▶ [REQUIRED WORK] Check every line of the records below for the string "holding", then report only how many lines have it.

▶ [DATA IN THIS EXERCISE]
=== Begin Enclosure ===
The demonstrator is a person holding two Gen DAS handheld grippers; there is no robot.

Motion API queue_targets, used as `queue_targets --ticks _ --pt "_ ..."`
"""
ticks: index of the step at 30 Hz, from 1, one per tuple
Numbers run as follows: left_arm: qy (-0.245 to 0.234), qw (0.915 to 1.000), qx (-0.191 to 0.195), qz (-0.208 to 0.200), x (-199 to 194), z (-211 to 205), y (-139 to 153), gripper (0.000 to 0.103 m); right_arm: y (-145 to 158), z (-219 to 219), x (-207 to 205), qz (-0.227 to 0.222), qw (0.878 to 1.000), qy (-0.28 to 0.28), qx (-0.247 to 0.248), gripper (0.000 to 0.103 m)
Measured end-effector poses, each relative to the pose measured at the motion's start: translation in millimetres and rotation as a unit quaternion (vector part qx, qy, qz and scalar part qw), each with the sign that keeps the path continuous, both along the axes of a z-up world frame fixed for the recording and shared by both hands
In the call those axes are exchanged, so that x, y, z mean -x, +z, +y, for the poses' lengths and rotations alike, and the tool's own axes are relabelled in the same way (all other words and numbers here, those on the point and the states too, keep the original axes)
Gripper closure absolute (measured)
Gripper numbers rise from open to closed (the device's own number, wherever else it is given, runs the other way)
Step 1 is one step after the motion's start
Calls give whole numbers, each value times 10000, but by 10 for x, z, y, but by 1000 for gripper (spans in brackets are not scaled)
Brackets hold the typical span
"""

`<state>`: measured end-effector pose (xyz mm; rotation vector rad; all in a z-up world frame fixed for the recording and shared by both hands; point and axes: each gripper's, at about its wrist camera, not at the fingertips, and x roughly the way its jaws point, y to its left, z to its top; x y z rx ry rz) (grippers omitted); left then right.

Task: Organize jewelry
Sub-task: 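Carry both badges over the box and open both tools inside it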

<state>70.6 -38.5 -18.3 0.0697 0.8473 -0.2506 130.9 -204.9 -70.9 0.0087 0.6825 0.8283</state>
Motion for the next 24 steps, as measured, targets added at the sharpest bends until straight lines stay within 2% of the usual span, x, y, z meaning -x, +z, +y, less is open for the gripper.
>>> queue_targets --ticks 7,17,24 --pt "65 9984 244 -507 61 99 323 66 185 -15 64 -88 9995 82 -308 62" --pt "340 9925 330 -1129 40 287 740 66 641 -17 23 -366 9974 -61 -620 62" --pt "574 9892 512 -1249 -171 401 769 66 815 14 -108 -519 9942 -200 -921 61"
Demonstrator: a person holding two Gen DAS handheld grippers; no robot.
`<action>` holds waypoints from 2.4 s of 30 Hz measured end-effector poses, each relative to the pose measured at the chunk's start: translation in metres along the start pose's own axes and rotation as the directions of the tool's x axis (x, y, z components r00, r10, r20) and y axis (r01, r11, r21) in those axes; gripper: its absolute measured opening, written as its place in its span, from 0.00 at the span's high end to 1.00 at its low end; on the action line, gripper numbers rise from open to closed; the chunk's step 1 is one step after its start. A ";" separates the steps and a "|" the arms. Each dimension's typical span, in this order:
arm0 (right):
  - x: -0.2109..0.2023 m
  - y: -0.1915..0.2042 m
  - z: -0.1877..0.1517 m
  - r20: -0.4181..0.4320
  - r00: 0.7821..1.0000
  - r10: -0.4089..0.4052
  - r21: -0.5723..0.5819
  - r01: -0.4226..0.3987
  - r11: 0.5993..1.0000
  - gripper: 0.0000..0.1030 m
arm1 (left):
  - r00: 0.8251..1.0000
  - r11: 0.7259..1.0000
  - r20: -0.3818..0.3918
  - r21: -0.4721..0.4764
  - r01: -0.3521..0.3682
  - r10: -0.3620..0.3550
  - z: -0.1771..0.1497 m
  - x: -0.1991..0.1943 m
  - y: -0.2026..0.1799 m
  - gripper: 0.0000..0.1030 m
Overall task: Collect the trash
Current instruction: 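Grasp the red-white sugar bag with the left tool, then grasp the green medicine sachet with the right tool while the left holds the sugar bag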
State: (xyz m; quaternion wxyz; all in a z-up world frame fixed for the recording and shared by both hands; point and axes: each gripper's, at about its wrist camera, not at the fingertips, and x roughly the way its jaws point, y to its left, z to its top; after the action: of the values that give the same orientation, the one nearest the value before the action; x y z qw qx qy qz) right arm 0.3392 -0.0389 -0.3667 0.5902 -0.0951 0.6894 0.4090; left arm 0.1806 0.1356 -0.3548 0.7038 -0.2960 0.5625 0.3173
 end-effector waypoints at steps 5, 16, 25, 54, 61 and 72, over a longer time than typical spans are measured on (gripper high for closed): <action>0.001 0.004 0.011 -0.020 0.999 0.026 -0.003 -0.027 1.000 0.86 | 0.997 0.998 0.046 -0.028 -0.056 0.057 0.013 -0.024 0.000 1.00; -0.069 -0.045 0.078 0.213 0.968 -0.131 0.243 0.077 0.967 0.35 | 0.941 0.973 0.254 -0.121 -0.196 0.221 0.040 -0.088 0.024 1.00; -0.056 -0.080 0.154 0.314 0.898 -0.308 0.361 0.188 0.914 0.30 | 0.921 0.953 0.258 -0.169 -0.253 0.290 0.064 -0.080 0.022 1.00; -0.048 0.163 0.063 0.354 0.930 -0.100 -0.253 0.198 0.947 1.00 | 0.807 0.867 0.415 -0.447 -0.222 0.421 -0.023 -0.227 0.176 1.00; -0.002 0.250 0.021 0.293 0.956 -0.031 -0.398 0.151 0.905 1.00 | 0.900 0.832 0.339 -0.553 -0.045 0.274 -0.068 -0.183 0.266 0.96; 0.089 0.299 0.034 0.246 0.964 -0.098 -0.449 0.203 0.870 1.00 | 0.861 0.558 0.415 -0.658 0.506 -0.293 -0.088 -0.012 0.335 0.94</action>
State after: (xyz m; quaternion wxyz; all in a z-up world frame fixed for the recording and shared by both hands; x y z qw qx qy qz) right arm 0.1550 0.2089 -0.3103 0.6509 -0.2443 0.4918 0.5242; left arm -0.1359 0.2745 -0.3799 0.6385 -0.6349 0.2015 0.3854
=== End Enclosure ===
▶ [WRITTEN ANSWER] 2